What about groupings of unstyled checkboxes and radio buttons separated by line breaks?

If the answer is yes and an unstyled list of links/controls passes, would it then fail if the user increased the text size or spacing to make the target spacing larger, but still <44px? If so, this seems a bit odd and would suggest that smaller, default targets are more accessible than larger, customized targets.

I have a basic example file that demonstrates this at https://webaim.org/temp/targetspacing.htm

@patrickhlauke pointed out that the WCAG TOC links do not meet Target Spacing requirements:
Screenshot of lists of links within the WCAG table of contents

Similar lists of links are present, for example, in the linked Editors names at the top of the WCAG 2.2 document, lists of Technique resources, the lists of navigation links in the w3.org side bar navigation and footer, lists of W3C mailing list messages/threads, etc., etc., etc., etc.. Of note is that nearly all of these have spacing that is larger than the browser default. Such lists are _extremely_ common - and rarely meet the 44 pixel spacing requirement. In fact, outside of WAI pages, I found it difficult to find such lists of links that do conform.

If these do indeed fail, then the easiest solution to make them pass would be to remove the custom spacing and revert to the default, much smaller, spacing, so they would then (presumably) be exempted. An alternative approach for the WCAG TOC is to significantly narrow the sidebar or add additional text to each link so that each link wraps to more than one line, thus resulting in a larger target area (and thus target spacing). Or, as I've noted elsewhere, the text can be made smaller (8px text in the WCAG TOC would provide 44 pixel target spacing in all instances).

These 3 different methods for easily passing this SC arguably result in a less accessible and usable experience. WebAIM's recommendation remains - this SC would benefit from additional clarifications and better-defined scoping, and/or should shifted to Level AAA.

2.5.8 Target Size (Min) Public Comment WCAG 2.2

All 32 comments

a note just on "default CSS for sizing" - there is no such thing unless you're using a completely unstyled page. As soon as you do anything like set the font face, base size of text for the page, etc, you're potentially off the default.

a note just on "default CSS for sizing" - there is no such thing unless you're using a completely unstyled page. As soon as you do anything like set the font face, base size of text for the page, etc, you're potentially off the default.

Correct, but it would truly be punitive and rather arbitrary to have WCAG fail content when the author has applied CSS that results in the exact same target size/spacing as the default, no?

But the more important point is that this SC would fail content that the author customizes to be much better than the defaults (but not >=44px), yet it would presumably not fail content that retains the much smaller default styles.

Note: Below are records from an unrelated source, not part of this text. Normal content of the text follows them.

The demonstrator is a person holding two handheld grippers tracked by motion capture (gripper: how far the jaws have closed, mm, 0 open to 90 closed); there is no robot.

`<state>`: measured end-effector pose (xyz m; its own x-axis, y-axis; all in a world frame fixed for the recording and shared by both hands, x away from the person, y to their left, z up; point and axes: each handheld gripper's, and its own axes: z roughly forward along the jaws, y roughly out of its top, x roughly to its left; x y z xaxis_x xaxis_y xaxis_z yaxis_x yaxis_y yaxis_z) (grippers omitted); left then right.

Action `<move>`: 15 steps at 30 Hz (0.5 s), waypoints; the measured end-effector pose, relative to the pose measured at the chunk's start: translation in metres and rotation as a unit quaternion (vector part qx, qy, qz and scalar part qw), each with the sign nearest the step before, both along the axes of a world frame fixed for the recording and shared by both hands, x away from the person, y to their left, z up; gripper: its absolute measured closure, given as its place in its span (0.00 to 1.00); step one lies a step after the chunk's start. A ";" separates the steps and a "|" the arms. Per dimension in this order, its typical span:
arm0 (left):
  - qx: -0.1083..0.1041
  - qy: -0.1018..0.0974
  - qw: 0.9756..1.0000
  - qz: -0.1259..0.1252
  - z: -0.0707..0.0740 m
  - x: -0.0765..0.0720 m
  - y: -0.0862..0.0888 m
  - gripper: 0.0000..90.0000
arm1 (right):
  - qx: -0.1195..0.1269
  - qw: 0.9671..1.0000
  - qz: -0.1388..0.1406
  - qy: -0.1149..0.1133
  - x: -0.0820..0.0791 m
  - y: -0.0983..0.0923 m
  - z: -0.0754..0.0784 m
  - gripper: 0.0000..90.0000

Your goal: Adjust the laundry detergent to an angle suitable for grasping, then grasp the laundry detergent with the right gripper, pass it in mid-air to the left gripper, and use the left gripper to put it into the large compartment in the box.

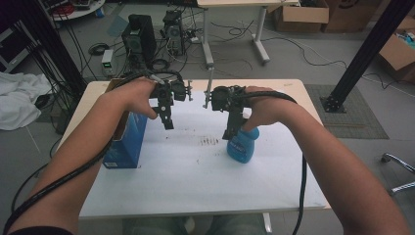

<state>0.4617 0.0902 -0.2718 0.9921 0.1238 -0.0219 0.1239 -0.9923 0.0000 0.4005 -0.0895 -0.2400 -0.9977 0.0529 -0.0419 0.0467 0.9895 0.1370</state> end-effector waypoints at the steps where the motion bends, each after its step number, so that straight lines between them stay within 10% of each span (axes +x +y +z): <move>1: 0.000 -0.001 1.000 0.000 0.000 0.000 0.000 0.00 | -0.001 1.000 0.000 -0.001 0.000 0.000 0.000 0.00; 15: -0.003 -0.006 1.000 -0.002 0.003 -0.004 0.002 0.00 | -0.004 1.000 -0.002 -0.004 -0.005 0.000 0.001 0.00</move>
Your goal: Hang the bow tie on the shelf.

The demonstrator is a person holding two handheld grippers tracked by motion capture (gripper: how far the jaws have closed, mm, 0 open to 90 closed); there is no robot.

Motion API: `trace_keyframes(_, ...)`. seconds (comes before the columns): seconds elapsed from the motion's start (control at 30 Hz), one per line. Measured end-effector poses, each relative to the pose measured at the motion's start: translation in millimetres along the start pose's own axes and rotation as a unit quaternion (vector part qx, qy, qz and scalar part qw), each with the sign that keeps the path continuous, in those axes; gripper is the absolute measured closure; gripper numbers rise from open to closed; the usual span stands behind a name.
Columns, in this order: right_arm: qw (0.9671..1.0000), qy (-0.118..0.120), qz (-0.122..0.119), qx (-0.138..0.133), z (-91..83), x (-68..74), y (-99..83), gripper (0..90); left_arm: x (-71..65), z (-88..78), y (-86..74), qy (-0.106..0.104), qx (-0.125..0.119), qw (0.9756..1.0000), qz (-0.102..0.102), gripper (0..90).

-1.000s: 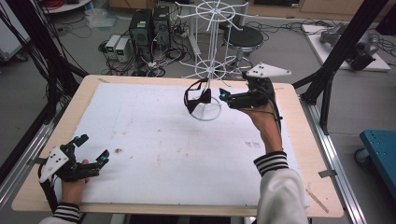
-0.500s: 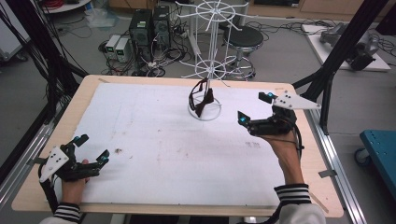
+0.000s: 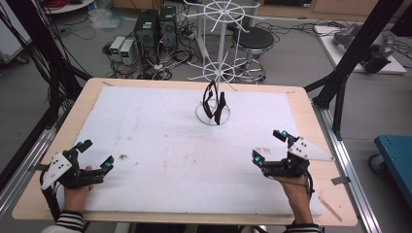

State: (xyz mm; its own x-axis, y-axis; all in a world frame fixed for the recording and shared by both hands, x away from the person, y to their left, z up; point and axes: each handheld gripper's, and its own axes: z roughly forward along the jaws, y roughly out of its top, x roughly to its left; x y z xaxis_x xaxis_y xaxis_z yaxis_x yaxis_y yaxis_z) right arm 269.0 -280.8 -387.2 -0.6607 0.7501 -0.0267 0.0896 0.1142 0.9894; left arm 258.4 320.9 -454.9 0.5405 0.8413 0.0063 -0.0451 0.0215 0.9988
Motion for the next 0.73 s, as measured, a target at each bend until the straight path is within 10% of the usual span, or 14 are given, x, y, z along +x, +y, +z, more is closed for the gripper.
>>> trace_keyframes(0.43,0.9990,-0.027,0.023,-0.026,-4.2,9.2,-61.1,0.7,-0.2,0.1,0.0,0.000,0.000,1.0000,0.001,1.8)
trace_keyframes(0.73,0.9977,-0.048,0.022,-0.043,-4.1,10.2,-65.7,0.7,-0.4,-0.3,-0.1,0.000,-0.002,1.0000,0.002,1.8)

And more important still is that this would render most pages with lists of links or stacked default inputs non-conformant with Level AA, and thus potentially legally liable. This would include the homepages of both of our employers, not to mention WCAG and W3.org. I can easily see this causing the most sweeping increase in non-conformance that WCAG 2 sub-versions have introduced. I'm not opposed to this obvious improvement to accessibility, but the vast impact on authors should be considered and weighted with some measure of the end user impacts/benefits.

oh, i think we're exactly on the same page here Jared. this is by far the most disruptive SC of the recently proposed ones, with an impact on most of the web as it is today, requiring huge amounts of redesign. seems to me that either it needs to be very tightly scoped (which then, I fear, will end up with arbitrary-looking lists of "except when it's this, or that, or that, or the other" ... just because it can't say "do this only to the most important controls" as "important" is not unambiguously definable), or moved to AAA.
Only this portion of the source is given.